**Data provided:**
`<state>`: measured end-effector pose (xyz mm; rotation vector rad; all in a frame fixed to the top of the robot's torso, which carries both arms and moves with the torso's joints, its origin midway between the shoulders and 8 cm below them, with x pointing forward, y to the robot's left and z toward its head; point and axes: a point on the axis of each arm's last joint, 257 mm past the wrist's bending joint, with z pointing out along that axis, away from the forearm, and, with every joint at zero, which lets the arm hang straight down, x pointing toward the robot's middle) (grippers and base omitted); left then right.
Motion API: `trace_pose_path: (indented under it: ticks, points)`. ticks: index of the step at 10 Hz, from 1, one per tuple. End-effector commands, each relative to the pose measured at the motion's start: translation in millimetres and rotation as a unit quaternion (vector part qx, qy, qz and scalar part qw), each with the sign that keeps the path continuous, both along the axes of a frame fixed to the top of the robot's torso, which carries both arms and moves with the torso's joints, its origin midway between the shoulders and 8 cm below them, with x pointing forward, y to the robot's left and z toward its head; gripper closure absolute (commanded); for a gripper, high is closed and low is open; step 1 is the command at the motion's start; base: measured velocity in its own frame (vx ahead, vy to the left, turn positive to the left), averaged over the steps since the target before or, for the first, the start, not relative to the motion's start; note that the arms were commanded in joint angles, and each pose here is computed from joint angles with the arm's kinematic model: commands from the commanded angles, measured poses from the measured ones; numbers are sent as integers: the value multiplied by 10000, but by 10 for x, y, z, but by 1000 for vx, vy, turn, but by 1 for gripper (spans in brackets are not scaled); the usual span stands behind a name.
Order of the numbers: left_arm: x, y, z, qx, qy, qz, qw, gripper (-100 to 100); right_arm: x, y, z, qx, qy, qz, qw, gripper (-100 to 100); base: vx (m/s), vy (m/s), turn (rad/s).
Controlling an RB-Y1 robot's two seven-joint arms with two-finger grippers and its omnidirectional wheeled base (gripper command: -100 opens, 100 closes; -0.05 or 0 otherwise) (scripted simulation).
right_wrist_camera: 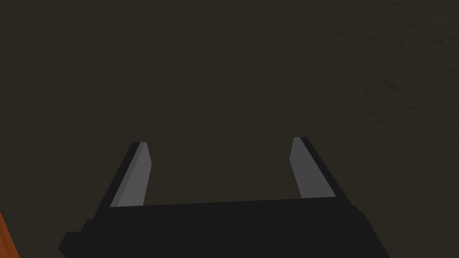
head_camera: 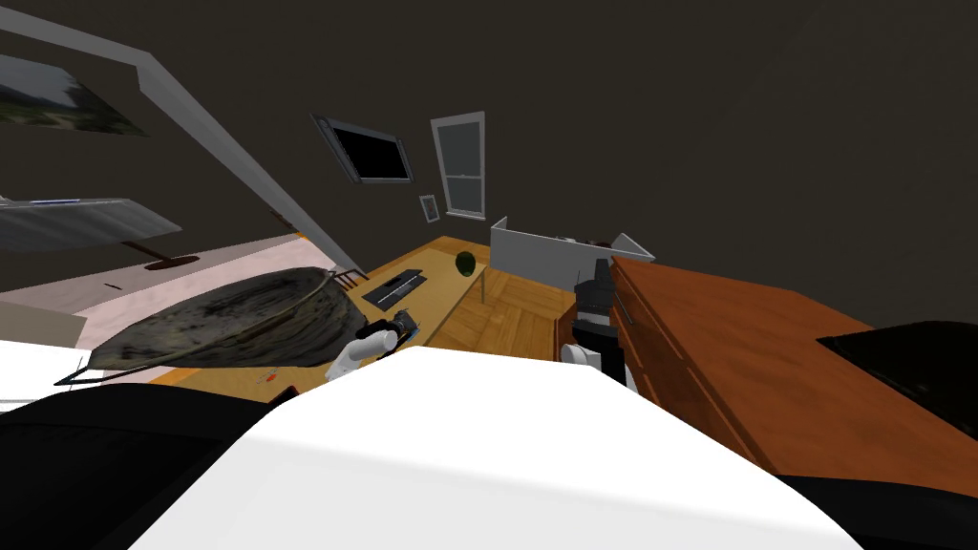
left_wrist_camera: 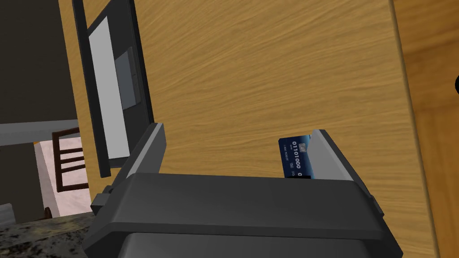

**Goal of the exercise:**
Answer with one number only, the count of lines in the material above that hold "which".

**Response:**
2